As a youngster inexperienced in playing games, cheats were often a godsend from developers, making games that were otherwise too challenging a little bit more manageable. There were many first person shooters that I simply wouldn’t have been able to finish if I couldn’t slap God mode on and invincibly tear through some of the more troublesome levels. Clip mode was another oft-used lifesaver, and the ability to zoom through walls like a phantom or float miles above the action like Superman got me out of some tight scrapes. The original Starcraft had some humourously-named cheat codes like “show me the money,” which gave you loads of resources, and my personal favourite: “there is no cow level,” which gave you instant victory.
I would have loved to have actually seen a cow level.
As I got older, a sense of videogaming pride kicked in, and I decided I was above cheats, that there was no point in playing a game unless you could complete it on its own terms. So I took a vow of cheat code celibacy, and stoically abstained from giving myself any kind of unfair advantage in a game. I imagined this as a symbolic gesture of nobility, bestowing me with a misplaced sense of gamer integrity, the same way that many vegans look at their refusal to eat meat as some kind of moral victory over life.

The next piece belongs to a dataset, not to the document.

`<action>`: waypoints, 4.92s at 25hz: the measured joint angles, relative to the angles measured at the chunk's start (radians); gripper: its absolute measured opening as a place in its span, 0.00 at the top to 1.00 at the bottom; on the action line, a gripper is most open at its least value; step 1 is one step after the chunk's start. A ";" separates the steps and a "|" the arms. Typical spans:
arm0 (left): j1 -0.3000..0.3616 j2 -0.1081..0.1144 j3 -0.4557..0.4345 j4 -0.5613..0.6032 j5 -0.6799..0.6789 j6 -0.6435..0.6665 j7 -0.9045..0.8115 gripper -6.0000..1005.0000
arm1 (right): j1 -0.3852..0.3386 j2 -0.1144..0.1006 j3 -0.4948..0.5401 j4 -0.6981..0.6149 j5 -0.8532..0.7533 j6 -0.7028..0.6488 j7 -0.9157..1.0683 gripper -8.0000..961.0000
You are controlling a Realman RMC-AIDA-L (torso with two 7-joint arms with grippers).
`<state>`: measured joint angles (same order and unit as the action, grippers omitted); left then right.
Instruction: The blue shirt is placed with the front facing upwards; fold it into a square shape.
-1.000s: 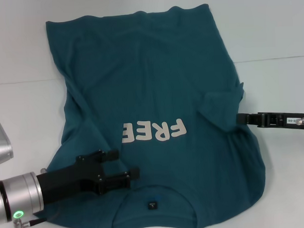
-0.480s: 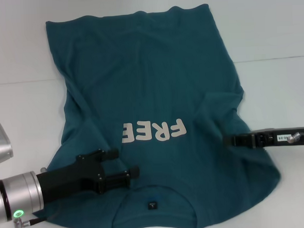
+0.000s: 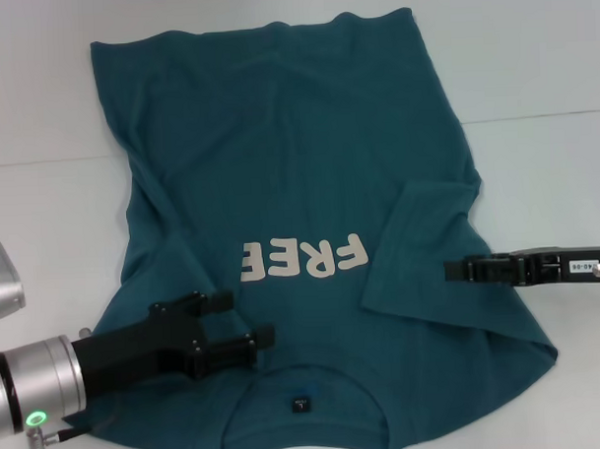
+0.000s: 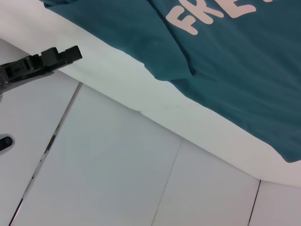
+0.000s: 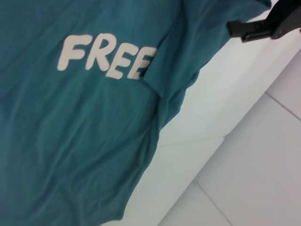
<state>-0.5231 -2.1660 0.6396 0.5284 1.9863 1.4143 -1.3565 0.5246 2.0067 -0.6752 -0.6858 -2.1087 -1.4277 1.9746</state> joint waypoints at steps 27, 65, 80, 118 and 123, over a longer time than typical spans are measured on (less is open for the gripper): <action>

It’s a defeat, if anything.
Many cheat codes, however, didn’t really give you any tangible benefit, they just made the game more fun. Anyone who tired of exploring the sandbox playground of San Andreas or Vice City could punch in the Chaos Mode cheat, where all pedestrians in the game would be heavily armed and extremely hostile. This made joyrides through the game world hilariously intense, as grannies would try and smack you in the face with a cheeky rocket-propelled grenade as you drove by. There was a cheat where you could summon a tank from the air, and another where you could turn all civilians into clowns, and trust me, combining these two cheats made for a fun way to while away a Sunday afternoon.
The seminal Bond tie-in shooter GoldenEye took a similarly Pythonesque approach to cheats with things like the Big Head code, which afflicted all the characters and NPCs in the game with a severe case of Elephantiasis. There was something absurdly silly about playing multiplayer deathmatches against opponents with craniums so enormous they looked like weather balloons. It certainly made it easier to score head shot.
A little bit top-heavy there, Brosnan.
Current-generation gaming has all but left cheats and cheat codes behind, especially on consoles. I don’t know whether that’s because games are easier nowadays and cheats aren’t necessary anymore, or if developers are a little more sensitive about having their games messed with. Either way, it seems like cheat codes are slowly being phased out, another leftover from a bygone retro era of gaming. Even though PC gaming remains a last bastion of the cheat code, most cheats for PC games took the form of some sneaky editing of core game files, and in this age of aggressive DRM and copy protection that avenue probably won’t be around all that much longer.